Sur les frais irrépétibles et les dépens
La SAS LE BOHO LOUNGE qui succombe à la présente instance sera condamnée aux dépens, comprenant notamment les frais de délivrance du commandement de payer, de l’assignation et de Ia signification de la présente ordonnance.
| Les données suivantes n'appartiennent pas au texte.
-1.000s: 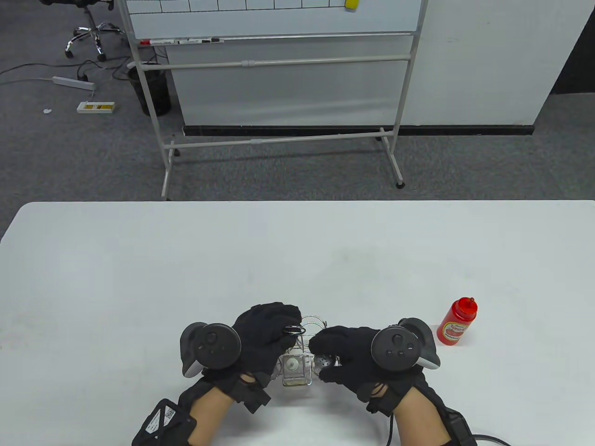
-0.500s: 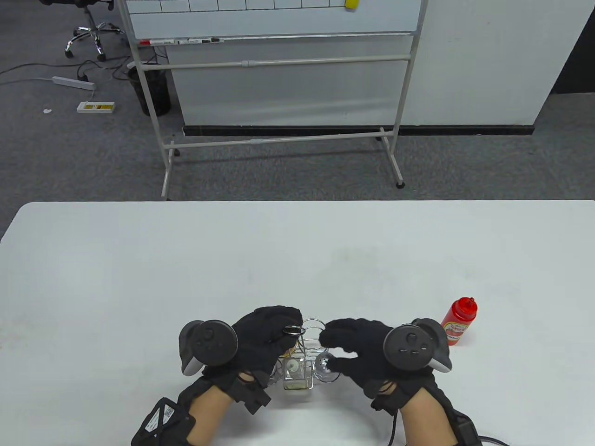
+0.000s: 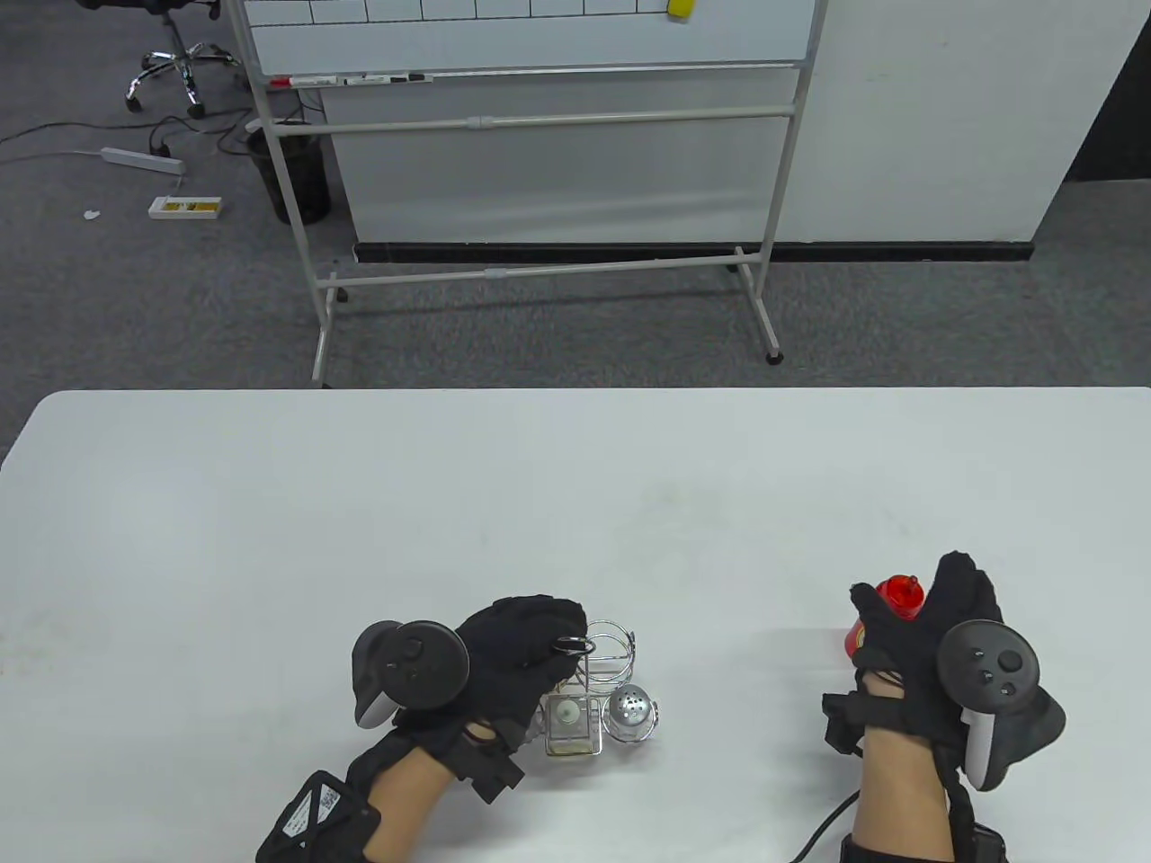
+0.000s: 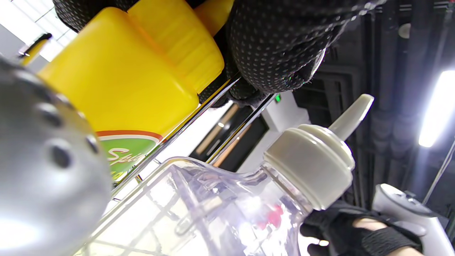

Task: Hold seasoning rack and insert seasoning bottles through ring holders

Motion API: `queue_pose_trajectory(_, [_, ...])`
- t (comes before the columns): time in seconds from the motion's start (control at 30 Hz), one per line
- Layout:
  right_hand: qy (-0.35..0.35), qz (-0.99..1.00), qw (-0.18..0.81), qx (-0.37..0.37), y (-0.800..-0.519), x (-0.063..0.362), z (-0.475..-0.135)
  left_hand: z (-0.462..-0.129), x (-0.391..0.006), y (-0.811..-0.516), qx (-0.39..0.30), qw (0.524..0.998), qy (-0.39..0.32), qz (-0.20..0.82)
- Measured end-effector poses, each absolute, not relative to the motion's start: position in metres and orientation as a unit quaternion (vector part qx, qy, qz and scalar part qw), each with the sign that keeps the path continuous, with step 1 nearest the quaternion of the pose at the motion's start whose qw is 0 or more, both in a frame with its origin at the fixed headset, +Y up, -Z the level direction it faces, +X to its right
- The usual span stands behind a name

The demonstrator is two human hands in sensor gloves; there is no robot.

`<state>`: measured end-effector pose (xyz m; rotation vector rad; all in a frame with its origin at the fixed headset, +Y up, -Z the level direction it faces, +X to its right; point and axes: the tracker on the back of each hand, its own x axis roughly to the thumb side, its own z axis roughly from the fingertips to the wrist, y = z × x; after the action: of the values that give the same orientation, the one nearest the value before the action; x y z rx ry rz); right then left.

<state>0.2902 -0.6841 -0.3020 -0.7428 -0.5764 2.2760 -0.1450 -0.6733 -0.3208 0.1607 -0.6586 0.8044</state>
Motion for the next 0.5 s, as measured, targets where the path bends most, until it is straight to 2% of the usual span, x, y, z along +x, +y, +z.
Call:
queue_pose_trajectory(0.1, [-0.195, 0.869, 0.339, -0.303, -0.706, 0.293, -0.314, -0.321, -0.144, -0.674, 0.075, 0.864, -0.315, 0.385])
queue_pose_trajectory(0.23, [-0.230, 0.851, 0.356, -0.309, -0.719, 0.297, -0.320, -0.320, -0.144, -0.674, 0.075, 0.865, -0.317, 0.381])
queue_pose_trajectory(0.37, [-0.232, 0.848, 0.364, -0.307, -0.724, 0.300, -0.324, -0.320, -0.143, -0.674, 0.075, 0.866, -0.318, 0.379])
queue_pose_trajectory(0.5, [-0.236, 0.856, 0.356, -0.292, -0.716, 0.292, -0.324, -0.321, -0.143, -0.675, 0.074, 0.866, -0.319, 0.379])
Conformément à l’article 700 du code de procédure civile, la SAS LE BOHO LOUNGE succombante, elle sera condamnée à payer à la SCI POLE SYNERGIE la somme de 1.200 euros au titre de ses frais de procédure non compris dans les dépens.
PAR CES MOTIFS,
Le juge des référés, statuant publiquement par ordonnance réputée contradictoire et en premier ressort :
CONSTATE l’acquisition de la clause résolutoire insérée au bail à la date du 21 janvier 2025 ;
ORDONNE l’expulsion de la SAS LE BOHO LOUNGE et de tous occupants de son chef des locaux commerciaux situés au sein du bâtiment le Majunga sis [Adresse 1] à [Localité 4], avec l’éventuelle assistance de la force publique et d’un serrurier ;
RAPPELLE que les meubles et objets mobiliers se trouvant sur place donneront lieu à l’application des dispositions des articles L.433-1 et R.433-1 du code des procédures civiles d’exécution ;
FIXE à titre provisionnel l’indemnité d’occupation mensuelle due par la SAS LE BOHO LOUNGE, à compter de la résiliation du bail, au 21 janvier 2025, jusqu’à la libération effective des lieux par la remise des clés, à une somme égale au montant du loyer contractuel mensuel, outre les taxes, charges et accessoires ;
CONDAMNE la SAS LE BOHO LOUNGE à payer à la SCI POLE SYNERGIE l’indemnité mensuelle d’occupation à compter du 21 janvier 2025 et jusqu’à la libération effective des lieux ;
CONDAMNE la SAS LE BOHO LOUNGE à payer à la SCI POLE SYNERGIE la somme provisionnelle de 11.182,84 euros correspondant aux loyers, charges et taxes impayés au 4ème trimestre 2024 inclus ;
DIT n’y avoir lieu à référé sur la demande de conservation du dépôt de garantie ;
REJETTE toute demande plus ample ou contraire ;
CONDAMNE la SAS LE BOHO LOUNGE à payer à la SCI POLE SYNERGIE la somme de 1.200 euros au titre de l’article 700 du code de procédure civile ;
CONDAMNE la SAS LE BOHO LOUNGE aux dépens comprenant notamment les frais de délivrance du commandement de payer, de l’assignation et de Ia signification de la présente ordonnance.
Ainsi fait et prononcé par mise à disposition au greffe, le 15 avril 2025, et nous avons signé avec le greffier.